■ Work required
Each record below should be written out again exactly.

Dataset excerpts
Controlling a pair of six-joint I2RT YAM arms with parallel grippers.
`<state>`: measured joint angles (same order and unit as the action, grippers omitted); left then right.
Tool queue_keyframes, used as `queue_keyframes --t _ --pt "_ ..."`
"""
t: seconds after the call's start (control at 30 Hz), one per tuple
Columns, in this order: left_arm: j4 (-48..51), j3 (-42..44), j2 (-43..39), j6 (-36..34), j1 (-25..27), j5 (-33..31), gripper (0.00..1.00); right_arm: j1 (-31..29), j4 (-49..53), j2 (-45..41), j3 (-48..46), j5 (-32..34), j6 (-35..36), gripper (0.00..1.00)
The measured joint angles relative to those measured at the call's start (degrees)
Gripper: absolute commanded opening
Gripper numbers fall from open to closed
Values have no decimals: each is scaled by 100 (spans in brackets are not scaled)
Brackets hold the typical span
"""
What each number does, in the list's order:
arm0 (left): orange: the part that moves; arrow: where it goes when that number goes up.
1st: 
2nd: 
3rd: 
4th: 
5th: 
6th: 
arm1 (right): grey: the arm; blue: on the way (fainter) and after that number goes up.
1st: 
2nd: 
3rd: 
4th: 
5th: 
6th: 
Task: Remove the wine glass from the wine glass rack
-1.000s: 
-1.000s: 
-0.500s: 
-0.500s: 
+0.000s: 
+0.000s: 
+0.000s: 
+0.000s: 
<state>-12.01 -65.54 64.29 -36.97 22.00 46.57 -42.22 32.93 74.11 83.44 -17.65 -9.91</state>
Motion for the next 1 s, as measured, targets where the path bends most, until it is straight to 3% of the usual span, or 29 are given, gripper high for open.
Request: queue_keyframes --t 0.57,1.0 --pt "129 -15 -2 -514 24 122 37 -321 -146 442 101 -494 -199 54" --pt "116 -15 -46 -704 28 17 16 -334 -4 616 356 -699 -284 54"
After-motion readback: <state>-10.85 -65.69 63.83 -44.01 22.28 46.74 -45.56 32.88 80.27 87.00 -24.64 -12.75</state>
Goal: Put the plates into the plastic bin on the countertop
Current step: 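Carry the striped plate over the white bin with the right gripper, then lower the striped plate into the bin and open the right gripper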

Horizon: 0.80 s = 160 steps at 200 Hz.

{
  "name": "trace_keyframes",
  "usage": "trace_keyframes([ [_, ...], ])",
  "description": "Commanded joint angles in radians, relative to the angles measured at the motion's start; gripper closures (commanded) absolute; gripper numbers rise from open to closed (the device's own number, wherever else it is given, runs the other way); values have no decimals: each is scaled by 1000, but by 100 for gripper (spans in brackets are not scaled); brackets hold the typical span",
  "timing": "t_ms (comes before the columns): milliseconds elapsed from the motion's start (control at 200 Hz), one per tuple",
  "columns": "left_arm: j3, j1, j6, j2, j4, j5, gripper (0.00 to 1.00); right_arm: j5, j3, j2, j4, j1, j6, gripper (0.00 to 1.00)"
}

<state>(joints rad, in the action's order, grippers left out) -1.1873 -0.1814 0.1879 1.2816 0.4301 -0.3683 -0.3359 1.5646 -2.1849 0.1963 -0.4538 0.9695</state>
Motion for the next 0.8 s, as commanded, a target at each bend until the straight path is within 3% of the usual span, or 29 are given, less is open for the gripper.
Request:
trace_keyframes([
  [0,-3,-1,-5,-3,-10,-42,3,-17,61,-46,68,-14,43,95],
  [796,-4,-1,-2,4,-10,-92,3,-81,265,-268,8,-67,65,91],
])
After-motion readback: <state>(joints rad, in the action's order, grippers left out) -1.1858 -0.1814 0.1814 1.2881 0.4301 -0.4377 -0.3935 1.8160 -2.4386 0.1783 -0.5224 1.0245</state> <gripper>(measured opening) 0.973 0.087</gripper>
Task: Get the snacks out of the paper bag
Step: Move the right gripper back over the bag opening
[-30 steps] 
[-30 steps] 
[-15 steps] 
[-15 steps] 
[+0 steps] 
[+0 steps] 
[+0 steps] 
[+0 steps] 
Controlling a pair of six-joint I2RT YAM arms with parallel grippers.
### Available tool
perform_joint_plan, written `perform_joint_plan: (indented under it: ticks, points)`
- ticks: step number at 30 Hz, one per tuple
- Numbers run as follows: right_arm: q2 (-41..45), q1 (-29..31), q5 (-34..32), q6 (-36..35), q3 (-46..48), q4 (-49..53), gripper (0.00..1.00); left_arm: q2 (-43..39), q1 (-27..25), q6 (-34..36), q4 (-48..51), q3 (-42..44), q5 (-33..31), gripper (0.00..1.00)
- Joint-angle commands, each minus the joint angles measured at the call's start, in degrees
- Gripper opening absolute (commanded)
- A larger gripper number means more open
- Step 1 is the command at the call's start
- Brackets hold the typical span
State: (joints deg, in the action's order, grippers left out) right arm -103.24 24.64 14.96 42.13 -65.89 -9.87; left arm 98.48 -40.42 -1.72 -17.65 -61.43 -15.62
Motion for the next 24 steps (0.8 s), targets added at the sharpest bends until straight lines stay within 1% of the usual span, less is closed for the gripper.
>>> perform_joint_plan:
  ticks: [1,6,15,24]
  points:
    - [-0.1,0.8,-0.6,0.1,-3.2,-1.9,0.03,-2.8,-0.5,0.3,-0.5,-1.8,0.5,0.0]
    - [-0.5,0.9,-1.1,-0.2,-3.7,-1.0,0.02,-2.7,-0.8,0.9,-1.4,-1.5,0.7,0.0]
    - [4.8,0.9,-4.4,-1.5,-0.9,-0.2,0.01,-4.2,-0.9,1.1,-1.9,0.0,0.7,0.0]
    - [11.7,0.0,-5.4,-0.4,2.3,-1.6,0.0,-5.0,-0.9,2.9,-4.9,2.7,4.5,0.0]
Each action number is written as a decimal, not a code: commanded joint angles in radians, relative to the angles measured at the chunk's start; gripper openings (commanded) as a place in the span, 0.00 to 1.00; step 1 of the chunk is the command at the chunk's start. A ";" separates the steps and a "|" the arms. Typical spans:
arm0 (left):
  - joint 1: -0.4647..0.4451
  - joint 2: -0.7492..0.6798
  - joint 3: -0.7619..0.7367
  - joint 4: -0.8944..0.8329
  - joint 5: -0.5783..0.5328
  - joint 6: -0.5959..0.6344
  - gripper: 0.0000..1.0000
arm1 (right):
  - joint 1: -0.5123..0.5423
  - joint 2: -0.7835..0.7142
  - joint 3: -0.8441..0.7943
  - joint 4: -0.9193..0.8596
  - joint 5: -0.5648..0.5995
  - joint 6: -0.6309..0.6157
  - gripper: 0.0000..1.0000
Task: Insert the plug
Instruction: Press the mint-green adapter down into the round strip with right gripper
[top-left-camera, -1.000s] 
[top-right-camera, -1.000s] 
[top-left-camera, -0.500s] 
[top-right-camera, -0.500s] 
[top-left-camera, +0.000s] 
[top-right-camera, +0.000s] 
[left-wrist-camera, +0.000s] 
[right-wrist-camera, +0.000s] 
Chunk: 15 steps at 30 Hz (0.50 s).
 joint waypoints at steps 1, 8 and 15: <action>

■ Your solution
Controlling a pair of six-joint I2RT YAM arms with parallel grippers.
`<state>`: measured joint angles (same order and unit as the action, grippers omitted); left then right.
Tool queue_keyframes, used as `queue_keyframes --t _ --pt "_ ..."`
"""
t: seconds after the call's start (control at 30 Hz), one per tuple
Columns, in this order: left_arm: j4 (-48..51), j3 (-42..44), j2 (-43..39), j6 (-36..34), j1 (-25..27), j5 (-33..31), gripper (0.00..1.00); right_arm: j1 (-31..29), j4 (-49..53), j2 (-45..41), j3 (-48..46), j5 (-32..34), j6 (-35..36), gripper (0.00..1.00)
The measured joint angles relative to those measured at the call's start (degrees)
Gripper: absolute commanded opening
Gripper numbers fall from open to closed
Values have no decimals: each is scaled by 100 (spans in brackets are not scaled)
Brackets hold the typical span
"""
What each number does, in the list's order:
arm0 (left): orange: the part that moves; arrow: where it goes when that number goes up.
1st: 
2nd: 
3rd: 
4th: 
5th: 
6th: 
arm1 (right): grey: the arm; blue: on the way (fainter) and after that number goes up.
1st: 
2nd: 
3rd: 
4th: 
5th: 
6th: 
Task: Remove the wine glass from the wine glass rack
-1.000s: 
-1.000s: 
-0.500s: 
-0.500s: 
+0.000s: 
+0.000s: 
+0.000s: 
+0.000s: 
<state>-12.01 -65.54 64.29 -36.97 22.00 46.57 -42.22 32.93 74.11 83.44 -17.65 -9.91</state>
Motion for the next 1 s, as measured, targets where the path bends most, until it is straight to 3% of the usual span, or 29 are given, gripper high for open.
Request: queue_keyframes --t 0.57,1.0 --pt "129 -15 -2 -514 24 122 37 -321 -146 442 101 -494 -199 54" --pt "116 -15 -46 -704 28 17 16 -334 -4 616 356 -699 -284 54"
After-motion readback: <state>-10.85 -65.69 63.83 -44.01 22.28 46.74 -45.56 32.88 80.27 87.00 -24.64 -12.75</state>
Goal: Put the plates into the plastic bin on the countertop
Current step: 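Carry the striped plate over the white bin with the right gripper, then lower the striped plate into the bin and open the right gripper
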
Horizon: 0.80 s = 160 steps at 200 Hz.

{
  "name": "trace_keyframes",
  "usage": "trace_keyframes([ [_, ...], ])",
  "description": "Commanded joint angles in radians, relative to the angles measured at the motion's start; gripper closures (commanded) absolute; gripper numbers rise from open to closed (the device's own number, wherever else it is given, runs the other way); values have no decimals: each is scaled by 1000, but by 100 for gripper (spans in brackets are not scaled); brackets hold the typical span",
  "timing": "t_ms (comes before the columns): milliseconds elapsed from the motion's start (control at 200 Hz), one per tuple",
  "columns": "left_arm: j3, j1, j6, j2, j4, j5, gripper (0.00 to 1.00); right_arm: j5, j3, j2, j4, j1, j6, gripper (0.00 to 1.00)"
}

<state>(joints rad, in the action's order, grippers left out) -1.1873 -0.1814 0.1879 1.2816 0.4301 -0.3683 -0.3359 1.5646 -2.1849 0.1963 -0.4538 0.9695</state>
Motion for the next 0.8 s, as commanded, a target at each bend until the straight path is within 3% of the usual span, or 29 are given, less is open for the gripper.
Request:
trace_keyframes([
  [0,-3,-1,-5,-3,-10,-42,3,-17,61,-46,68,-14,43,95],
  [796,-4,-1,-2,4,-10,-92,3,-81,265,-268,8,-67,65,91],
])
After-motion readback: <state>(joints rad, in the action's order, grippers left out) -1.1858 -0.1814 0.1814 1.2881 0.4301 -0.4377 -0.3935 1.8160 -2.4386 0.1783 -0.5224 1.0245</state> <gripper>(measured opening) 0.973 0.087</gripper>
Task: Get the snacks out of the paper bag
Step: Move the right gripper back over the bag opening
[-30 steps] 
[-30 steps] 
[-15 steps] 
[-15 steps] 
[+0 steps] 
[+0 steps] 
[+0 steps] 
[+0 steps] 
Controlling a pair of six-joint I2RT YAM arms with parallel grippers.
### Available tool
perform_joint_plan, written `perform_joint_plan: (indented under it: ticks, points)`
- ticks: step number at 30 Hz, one per tuple
- Numbers run as follows: right_arm: q2 (-41..45), q1 (-29..31), q5 (-34..32), q6 (-36..35), q3 (-46..48), q4 (-49..53), gripper (0.00..1.00); left_arm: q2 (-43..39), q1 (-27..25), q6 (-34..36), q4 (-48..51), q3 (-42..44), q5 (-33..31), gripper (0.00..1.00)
- Joint-angle commands, each minus the joint angles measured at the call's start, in degrees
- Gripper opening absolute (commanded)
- A larger gripper number means more open
- Step 1 is the command at the call's start
- Brackets hold the typical span
State: (joints deg, in the action's order, grippers left out) right arm -103.24 24.64 14.96 42.13 -65.89 -9.87; left arm 98.48 -40.42 -1.72 -17.65 -61.43 -15.62
Motion for the next 24 steps (0.8 s), targets added at the sharpest bends until straight lines stay within 1% of the usual span, less is closed for the gripper.
>>> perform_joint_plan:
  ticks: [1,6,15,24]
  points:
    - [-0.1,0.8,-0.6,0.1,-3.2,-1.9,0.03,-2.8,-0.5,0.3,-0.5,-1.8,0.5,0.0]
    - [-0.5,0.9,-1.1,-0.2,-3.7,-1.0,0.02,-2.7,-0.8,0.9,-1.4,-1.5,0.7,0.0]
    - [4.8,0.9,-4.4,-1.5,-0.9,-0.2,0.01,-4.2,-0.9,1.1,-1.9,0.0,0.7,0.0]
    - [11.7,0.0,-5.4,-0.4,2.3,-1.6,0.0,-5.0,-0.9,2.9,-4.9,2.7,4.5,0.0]
Each action number is written as a decimal, not a code: commanded joint angles in radians, relative to the angles measured at the chunk's start; gripper openings (commanded) as a place in the span, 0.00 to 1.00; step 1 of the chunk is the command at the chunk's start. A ";" separates the steps and a "|" the arms. Typical spans:
arm0 (left):
  - joint 1: -0.4647..0.4451
  - joint 2: -0.7492..0.6798
  - joint 3: -0.7619..0.7367
  - joint 4: -0.8944..0.8329
  - joint 5: -0.5783..0.5328
  - joint 6: -0.5959..0.6344
  - gripper: 0.0000..1.0000
arm1 (right):
  - joint 1: -0.5123..0.5423
  - joint 2: -0.7835..0.7142
  - joint 3: -0.8441..0.7943
  - joint 4: -0.9193..0.8596
  - joint 5: -0.5648..0.5995
  - joint 6: -0.6309..0.6157
  - gripper: 0.0000..1.0000
Task: Insert the plug
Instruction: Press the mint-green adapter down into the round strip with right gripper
[top-left-camera, -1.000s] 
[top-right-camera, -1.000s] 
[top-left-camera, -0.500s] 
[top-right-camera, -0.500s] 
[top-left-camera, +0.000s] 
[top-right-camera, +0.000s] 
[left-wrist-camera, +0.000s] 
[right-wrist-camera, +0.000s] 
Chunk: 15 steps at 30 Hz (0.50 s).
 joint waypoints at steps 1, 8 and 15: <action>

Nothing remains to be done for this exercise.